Task to complete:
With the images removed, repeat the data below exactly.

Information supplied:
====================

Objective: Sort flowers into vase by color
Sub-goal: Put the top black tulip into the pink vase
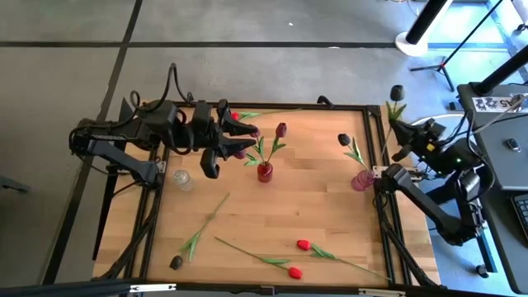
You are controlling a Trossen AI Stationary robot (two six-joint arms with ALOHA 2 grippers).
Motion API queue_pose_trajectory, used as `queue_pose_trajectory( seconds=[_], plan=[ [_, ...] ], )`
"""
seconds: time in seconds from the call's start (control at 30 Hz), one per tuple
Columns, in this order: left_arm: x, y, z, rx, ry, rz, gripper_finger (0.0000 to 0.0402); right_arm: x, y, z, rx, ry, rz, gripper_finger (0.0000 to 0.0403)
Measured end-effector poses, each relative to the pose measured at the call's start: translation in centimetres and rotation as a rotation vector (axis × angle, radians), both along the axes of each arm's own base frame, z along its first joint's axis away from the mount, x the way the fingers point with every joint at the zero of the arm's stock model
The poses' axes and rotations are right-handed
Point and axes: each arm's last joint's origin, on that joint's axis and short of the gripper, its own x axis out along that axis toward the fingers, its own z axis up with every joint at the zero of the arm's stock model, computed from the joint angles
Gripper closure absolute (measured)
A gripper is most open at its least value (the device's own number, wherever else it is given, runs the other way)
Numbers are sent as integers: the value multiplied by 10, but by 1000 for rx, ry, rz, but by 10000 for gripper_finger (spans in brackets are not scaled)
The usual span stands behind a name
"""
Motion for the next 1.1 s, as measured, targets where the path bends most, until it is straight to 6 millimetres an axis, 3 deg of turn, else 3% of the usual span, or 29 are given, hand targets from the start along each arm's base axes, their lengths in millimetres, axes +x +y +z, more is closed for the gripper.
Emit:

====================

Response to the exercise:
Objective: Sort flowers into vase by color
Sub-goal: Put the top black tulip into the pink vase
You are controlling a Trossen AI Stationary robot (two six-joint arms with ALOHA 2 grippers).
Motion API queue_pose_trajectory, used as `queue_pose_trajectory( seconds=[_], plan=[ [_, ...] ], )`
"""
seconds: time in seconds from the call's start (control at 30 Hz), one per tuple
Columns, in this order: left_arm: x, y, z, rx, ry, rz, gripper_finger (0.0000 to 0.0402); right_arm: x, y, z, rx, ry, rz, gripper_finger (0.0000 to 0.0403)
Measured end-effector poses, each relative to the pose measured at the call's start: translation in centimetres and rotation as a rotation vector (axis × angle, radians), both along the axes of each arm's own base frame, z along its first joint's axis away from the mount, x the way the fingers point with every joint at the zero of the arm's stock model
The poses' axes and rotations are right-handed
Point and axes: each arm's last joint's origin, on that joint's axis and short of the gripper, its own x axis out along that axis toward the fingers, its own z axis up with every joint at the zero of the arm's stock model, computed from the joint angles
Gripper closure absolute (measured)
A gripper is most open at its least value (the device's own number, wherever else it is given, runs the other way)
Numbers are sent as integers: the value multiplied by 10, but by 1000 for rx, ry, rz, but by 10000 for gripper_finger (spans in brackets are not scaled)
The usual span stands behind a name
"""
Motion for the next 1.1 s, as measured, targets where the path bends most, until it is straight to 6 millimetres an axis, 3 deg of turn, else 3% of the usual span, or 29 are given, hand targets from the start along each arm's base axes, their lengths in millimetres, axes +x +y +z, more is closed for the gripper.
Emit:

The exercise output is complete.